Siriththiran was popular monthly Tamil magazine published in Sri Lanka. It started publishing in 1963 in Colombo. Then it was shifted to Jaffna in 1971 and continued there until 1987. The founder and first editor of the magazine was C. Sivanganasundaram. Also known as Siriththiran Sunthar among the Tamil literates, he started his career as a cartoonist.

Siriththiran stopped publishing during the 1987 war between the Liberation Tigers of Tamil Eelam and the Indian Peace Keeping Force and started again in Jaffna during the 1990s and continued until 1995. The magazine has released 318 volumes. It contained stories, short stories, novels, and cartoons.

From the beginning, the magazines were printed at Suthanthiran Printers located in Bandaranayake Street in Colombo. Then, in 1970 it was shifted to Kumaran Printers located in St. Benedict Street. In 1971, it started printing in Sri Lanka Printers located at 67, Brown Street, Jaffna. In 1974 it was shifted to Navalar Street.

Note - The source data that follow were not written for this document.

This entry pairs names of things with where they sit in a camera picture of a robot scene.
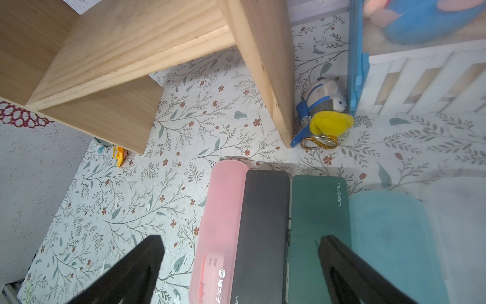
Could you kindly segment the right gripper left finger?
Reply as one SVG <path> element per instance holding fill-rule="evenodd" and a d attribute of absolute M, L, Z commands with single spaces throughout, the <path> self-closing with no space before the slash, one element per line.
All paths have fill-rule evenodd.
<path fill-rule="evenodd" d="M 165 247 L 150 235 L 70 303 L 150 303 Z"/>

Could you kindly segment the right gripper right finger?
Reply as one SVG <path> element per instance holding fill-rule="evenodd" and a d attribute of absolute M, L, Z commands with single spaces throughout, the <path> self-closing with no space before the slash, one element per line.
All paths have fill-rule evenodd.
<path fill-rule="evenodd" d="M 414 303 L 334 235 L 321 238 L 318 256 L 332 303 Z"/>

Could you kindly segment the teal pencil case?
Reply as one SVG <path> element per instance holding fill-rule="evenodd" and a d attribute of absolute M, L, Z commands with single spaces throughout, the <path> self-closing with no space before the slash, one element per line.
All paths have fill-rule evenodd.
<path fill-rule="evenodd" d="M 393 191 L 349 200 L 352 249 L 417 303 L 449 303 L 439 254 L 423 203 Z"/>

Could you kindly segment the dark green pencil case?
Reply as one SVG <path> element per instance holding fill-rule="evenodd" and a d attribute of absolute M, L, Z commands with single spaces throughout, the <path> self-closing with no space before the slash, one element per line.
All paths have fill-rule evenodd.
<path fill-rule="evenodd" d="M 351 246 L 348 187 L 342 177 L 294 176 L 289 245 L 289 303 L 330 303 L 318 249 L 334 235 Z"/>

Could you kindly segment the pink pencil case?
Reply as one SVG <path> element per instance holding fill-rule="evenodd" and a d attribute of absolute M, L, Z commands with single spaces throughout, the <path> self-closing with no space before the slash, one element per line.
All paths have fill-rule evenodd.
<path fill-rule="evenodd" d="M 218 162 L 212 169 L 189 287 L 190 303 L 230 303 L 248 171 L 246 164 L 236 160 Z"/>

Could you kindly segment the dark grey pencil case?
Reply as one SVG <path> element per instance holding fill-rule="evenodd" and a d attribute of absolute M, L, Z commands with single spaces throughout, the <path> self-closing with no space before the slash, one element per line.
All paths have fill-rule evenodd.
<path fill-rule="evenodd" d="M 231 303 L 284 303 L 289 199 L 287 173 L 246 174 Z"/>

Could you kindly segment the clear pencil case with label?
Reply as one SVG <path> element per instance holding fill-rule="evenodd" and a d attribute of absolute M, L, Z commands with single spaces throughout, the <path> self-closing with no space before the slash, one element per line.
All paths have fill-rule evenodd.
<path fill-rule="evenodd" d="M 451 303 L 485 303 L 485 178 L 435 181 L 423 201 Z"/>

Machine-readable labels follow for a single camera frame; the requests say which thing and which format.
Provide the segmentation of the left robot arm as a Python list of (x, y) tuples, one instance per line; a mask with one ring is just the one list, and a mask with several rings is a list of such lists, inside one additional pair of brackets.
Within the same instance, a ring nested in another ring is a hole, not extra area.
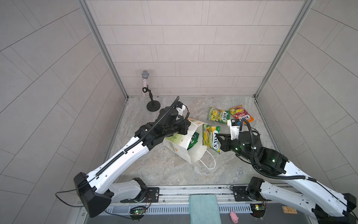
[(181, 115), (170, 114), (142, 125), (114, 156), (89, 173), (74, 177), (75, 190), (90, 217), (103, 213), (111, 203), (127, 199), (142, 201), (147, 186), (140, 178), (115, 184), (115, 180), (137, 159), (162, 143), (166, 137), (187, 134), (191, 123)]

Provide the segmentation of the green Fox's candy bag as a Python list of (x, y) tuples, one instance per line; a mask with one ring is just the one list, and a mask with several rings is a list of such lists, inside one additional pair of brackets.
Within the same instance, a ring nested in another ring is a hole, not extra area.
[(211, 107), (208, 114), (208, 120), (227, 124), (227, 121), (230, 120), (230, 111)]
[(204, 124), (202, 127), (202, 144), (214, 150), (218, 154), (221, 153), (217, 134), (220, 134), (221, 127), (213, 127)]
[(198, 142), (198, 138), (199, 138), (199, 134), (197, 132), (194, 132), (189, 142), (187, 150), (191, 149)]

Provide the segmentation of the white paper bag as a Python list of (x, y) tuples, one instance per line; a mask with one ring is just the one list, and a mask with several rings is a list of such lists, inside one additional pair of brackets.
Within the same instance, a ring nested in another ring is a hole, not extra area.
[[(163, 141), (165, 147), (173, 151), (176, 155), (186, 160), (188, 163), (193, 164), (200, 161), (208, 170), (216, 167), (216, 161), (213, 155), (208, 151), (208, 147), (202, 144), (202, 127), (206, 124), (203, 121), (188, 119), (191, 123), (186, 135), (175, 134), (172, 137), (166, 137)], [(199, 134), (198, 142), (189, 150), (187, 150), (189, 142), (194, 132)], [(209, 153), (214, 162), (214, 167), (209, 168), (201, 158), (205, 153)]]

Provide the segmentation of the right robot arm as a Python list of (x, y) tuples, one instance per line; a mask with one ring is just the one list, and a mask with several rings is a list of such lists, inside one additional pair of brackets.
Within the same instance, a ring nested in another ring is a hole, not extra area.
[(215, 134), (215, 138), (222, 151), (234, 152), (260, 175), (284, 181), (299, 191), (295, 193), (262, 178), (252, 177), (246, 187), (250, 199), (279, 202), (308, 215), (320, 224), (357, 223), (358, 218), (353, 212), (357, 207), (354, 195), (339, 193), (326, 187), (283, 154), (263, 147), (257, 131), (239, 132), (237, 138), (230, 134)]

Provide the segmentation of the orange Fox's fruits candy bag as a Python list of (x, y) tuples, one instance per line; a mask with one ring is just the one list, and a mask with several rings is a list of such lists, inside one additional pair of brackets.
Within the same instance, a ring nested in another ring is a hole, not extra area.
[(254, 121), (254, 118), (246, 111), (246, 109), (242, 105), (234, 106), (230, 108), (229, 111), (235, 119), (246, 119), (248, 122)]

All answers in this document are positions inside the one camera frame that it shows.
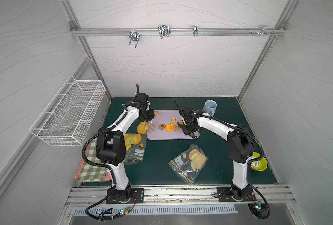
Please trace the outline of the clear resealable bag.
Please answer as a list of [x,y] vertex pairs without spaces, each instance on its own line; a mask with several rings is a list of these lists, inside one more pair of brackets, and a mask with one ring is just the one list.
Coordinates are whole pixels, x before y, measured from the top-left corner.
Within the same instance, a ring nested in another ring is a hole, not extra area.
[[161,118],[159,116],[159,113],[155,111],[154,118],[151,121],[141,122],[138,124],[137,132],[139,134],[153,133],[159,129],[160,125],[161,125]]

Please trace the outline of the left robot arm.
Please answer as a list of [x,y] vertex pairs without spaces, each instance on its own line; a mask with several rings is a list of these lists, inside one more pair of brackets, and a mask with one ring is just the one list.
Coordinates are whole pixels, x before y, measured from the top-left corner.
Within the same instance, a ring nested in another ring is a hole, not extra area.
[[[107,195],[86,208],[86,214],[99,222],[121,218],[133,210],[133,206],[127,207],[115,215],[112,213],[112,209],[106,210],[99,215],[94,215],[89,211],[101,203],[107,202],[110,198],[124,203],[132,199],[133,205],[135,205],[136,198],[132,194],[131,183],[126,175],[123,162],[127,152],[124,136],[135,120],[149,122],[154,119],[154,110],[150,108],[149,96],[139,91],[138,84],[136,85],[134,98],[124,104],[123,108],[123,113],[114,123],[106,129],[101,128],[97,134],[86,141],[82,148],[82,158],[87,164],[105,168],[111,176],[112,186],[108,189]],[[86,150],[93,140],[97,141],[96,156],[101,163],[92,162],[87,158]]]

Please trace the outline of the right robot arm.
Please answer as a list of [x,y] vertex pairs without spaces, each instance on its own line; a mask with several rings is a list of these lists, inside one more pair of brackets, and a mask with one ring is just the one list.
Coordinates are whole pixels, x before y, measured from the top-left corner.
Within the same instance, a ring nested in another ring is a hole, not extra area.
[[179,107],[182,117],[181,129],[187,136],[201,128],[207,129],[227,141],[228,154],[233,161],[233,180],[230,188],[219,187],[213,197],[220,202],[231,200],[243,202],[251,200],[249,211],[258,219],[268,219],[270,207],[266,198],[250,181],[251,164],[264,158],[264,150],[257,139],[249,133],[244,125],[232,125],[217,119],[203,110],[192,110],[188,106]]

Mr Suresh Kanapathi acquired the right to publish the Magazine in 2020 as part of his effort to bring back history, as he was interested in museum related projects. Siriththiran was relaunched in January 2021 by Mr Suresh Kanapathi. Publication was stopped again in 2022 due to COVID19 and management in Jaffna left. It now continues again from January 2023 as E Magazine and it will continue as printed and e magazine as it management says. It is not new for Siriththiran Magazine to face many challenges since its launch in 1963. The non-profit organisation Centre for Creativity and Innovation, based in Jaffna, publishes the magazine.